肉葡萄球菌可溶性硝酸盐传感器NreA阴离子结合混杂性的探讨。

滥交，或光谱上的选择性，是生物分子阴离子识别的编码特征。为了揭示混杂阴离子识别的分子驱动因素，我们采用了一种综合的方法-跨越实验和理论-以硝酸葡萄球菌调控元件a （ScNreA）为模型。热力学分析表明，ScNreA与天然硝酸盐、亚硝酸盐或非天然碘化物的络合是一个放热过程。对每个阴离子的结合和解离动力学的进一步反积表明，释放事件可能是有限的，反过来，产生观察到的选择性：硝酸盐b>碘化b>亚硝酸盐。这些结论与分子动力学模拟相辅相成，该模拟捕获了与每个阴离子特有的微妙全局蛋白质运动相耦合的进入和退出途径。
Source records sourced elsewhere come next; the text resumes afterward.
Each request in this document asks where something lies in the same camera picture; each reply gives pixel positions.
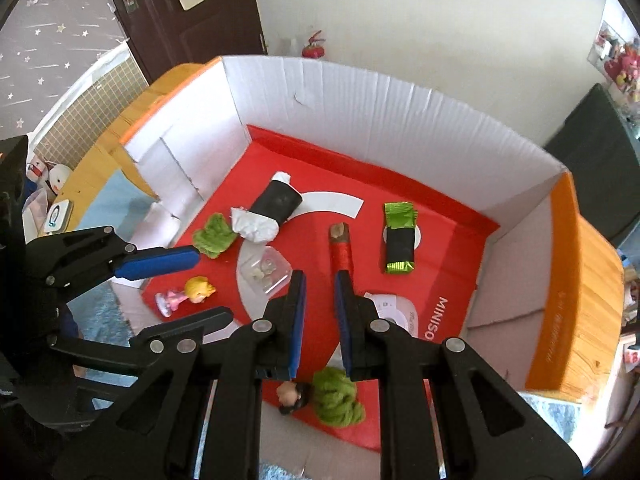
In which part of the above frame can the small green chenille bundle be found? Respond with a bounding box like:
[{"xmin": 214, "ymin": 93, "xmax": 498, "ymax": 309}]
[{"xmin": 192, "ymin": 212, "xmax": 238, "ymax": 260}]

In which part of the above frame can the blonde pink figurine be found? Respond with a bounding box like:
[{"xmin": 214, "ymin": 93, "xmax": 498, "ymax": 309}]
[{"xmin": 155, "ymin": 276, "xmax": 217, "ymax": 318}]

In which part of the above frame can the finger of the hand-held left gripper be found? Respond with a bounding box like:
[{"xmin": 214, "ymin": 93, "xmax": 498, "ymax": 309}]
[
  {"xmin": 47, "ymin": 306, "xmax": 236, "ymax": 376},
  {"xmin": 25, "ymin": 226, "xmax": 202, "ymax": 301}
]

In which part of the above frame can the pink rabbit plush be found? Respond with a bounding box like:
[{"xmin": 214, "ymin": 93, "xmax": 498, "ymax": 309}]
[{"xmin": 602, "ymin": 37, "xmax": 640, "ymax": 91}]

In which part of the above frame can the clear plastic case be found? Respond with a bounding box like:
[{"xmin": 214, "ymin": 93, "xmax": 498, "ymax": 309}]
[{"xmin": 236, "ymin": 245, "xmax": 293, "ymax": 297}]

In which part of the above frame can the orange cardboard box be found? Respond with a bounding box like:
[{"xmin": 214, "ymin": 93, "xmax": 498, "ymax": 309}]
[{"xmin": 120, "ymin": 55, "xmax": 626, "ymax": 468}]

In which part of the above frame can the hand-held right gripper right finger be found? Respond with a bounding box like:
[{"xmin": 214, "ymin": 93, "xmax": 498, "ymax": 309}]
[{"xmin": 334, "ymin": 270, "xmax": 583, "ymax": 480}]

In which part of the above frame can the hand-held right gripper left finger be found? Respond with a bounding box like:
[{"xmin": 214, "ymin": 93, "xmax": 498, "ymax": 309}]
[{"xmin": 50, "ymin": 270, "xmax": 307, "ymax": 480}]

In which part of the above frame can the white snowman plush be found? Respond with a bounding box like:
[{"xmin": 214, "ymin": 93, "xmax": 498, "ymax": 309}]
[{"xmin": 47, "ymin": 162, "xmax": 73, "ymax": 193}]

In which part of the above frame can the red-wrapped wooden stick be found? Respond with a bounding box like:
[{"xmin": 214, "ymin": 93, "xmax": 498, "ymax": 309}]
[{"xmin": 328, "ymin": 222, "xmax": 357, "ymax": 286}]

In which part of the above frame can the wall mirror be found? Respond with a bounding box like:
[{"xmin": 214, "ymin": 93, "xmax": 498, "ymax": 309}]
[{"xmin": 587, "ymin": 20, "xmax": 640, "ymax": 96}]

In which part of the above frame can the blue fluffy towel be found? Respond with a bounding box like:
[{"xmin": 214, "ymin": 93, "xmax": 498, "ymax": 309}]
[{"xmin": 65, "ymin": 167, "xmax": 583, "ymax": 480}]

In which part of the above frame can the side table with dark cloth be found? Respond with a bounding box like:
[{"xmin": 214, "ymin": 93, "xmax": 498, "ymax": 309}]
[{"xmin": 542, "ymin": 82, "xmax": 640, "ymax": 251}]

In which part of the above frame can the white square gadget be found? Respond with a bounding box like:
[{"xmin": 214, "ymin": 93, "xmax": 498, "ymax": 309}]
[{"xmin": 42, "ymin": 201, "xmax": 75, "ymax": 235}]

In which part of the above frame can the green and black snack packet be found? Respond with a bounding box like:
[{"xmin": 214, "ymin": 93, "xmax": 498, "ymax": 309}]
[{"xmin": 382, "ymin": 201, "xmax": 418, "ymax": 276}]

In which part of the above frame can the red printed paper liner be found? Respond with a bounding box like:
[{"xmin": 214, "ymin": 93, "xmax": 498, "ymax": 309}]
[{"xmin": 140, "ymin": 125, "xmax": 501, "ymax": 453}]

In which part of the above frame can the black-haired figurine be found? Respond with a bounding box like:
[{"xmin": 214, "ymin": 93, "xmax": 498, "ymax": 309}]
[{"xmin": 276, "ymin": 380, "xmax": 316, "ymax": 416}]

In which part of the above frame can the red round ornament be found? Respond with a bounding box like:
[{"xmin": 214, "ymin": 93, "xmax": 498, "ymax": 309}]
[{"xmin": 301, "ymin": 31, "xmax": 327, "ymax": 60}]

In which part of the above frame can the large green chenille bundle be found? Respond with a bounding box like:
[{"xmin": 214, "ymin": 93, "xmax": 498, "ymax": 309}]
[{"xmin": 310, "ymin": 366, "xmax": 366, "ymax": 428}]

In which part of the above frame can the dark brown door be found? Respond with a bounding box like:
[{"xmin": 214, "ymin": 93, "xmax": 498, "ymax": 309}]
[{"xmin": 97, "ymin": 0, "xmax": 268, "ymax": 86}]

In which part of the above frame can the black tube with white cap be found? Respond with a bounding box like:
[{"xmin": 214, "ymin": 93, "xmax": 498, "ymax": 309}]
[{"xmin": 249, "ymin": 171, "xmax": 304, "ymax": 223}]

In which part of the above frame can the pink rounded electric device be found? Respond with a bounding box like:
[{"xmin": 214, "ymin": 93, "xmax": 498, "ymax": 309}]
[{"xmin": 362, "ymin": 290, "xmax": 418, "ymax": 338}]
综上所述，我们的数据表明，结合袋的结构可塑性如何控制ScNreA的相对乱交，从而保证生理上的硝酸盐感知。

本文章由计算机程序翻译，如有差异，请以英文原文为准。

求助全文

约1分钟内获得全文求助全文

来源期刊

Communications Chemistry Chemistry-General Chemistry

CiteScore

7.70

自引率

1.70%

发文量

146

审稿时长

13 weeks

期刊介绍： Communications Chemistry is an open access journal from Nature Research publishing high-quality research, reviews and commentary in all areas of the chemical sciences. Research papers published by the journal represent significant advances bringing new chemical insight to a specialized area of research. We also aim to provide a community forum for issues of importance to all chemists, regardless of sub-discipline.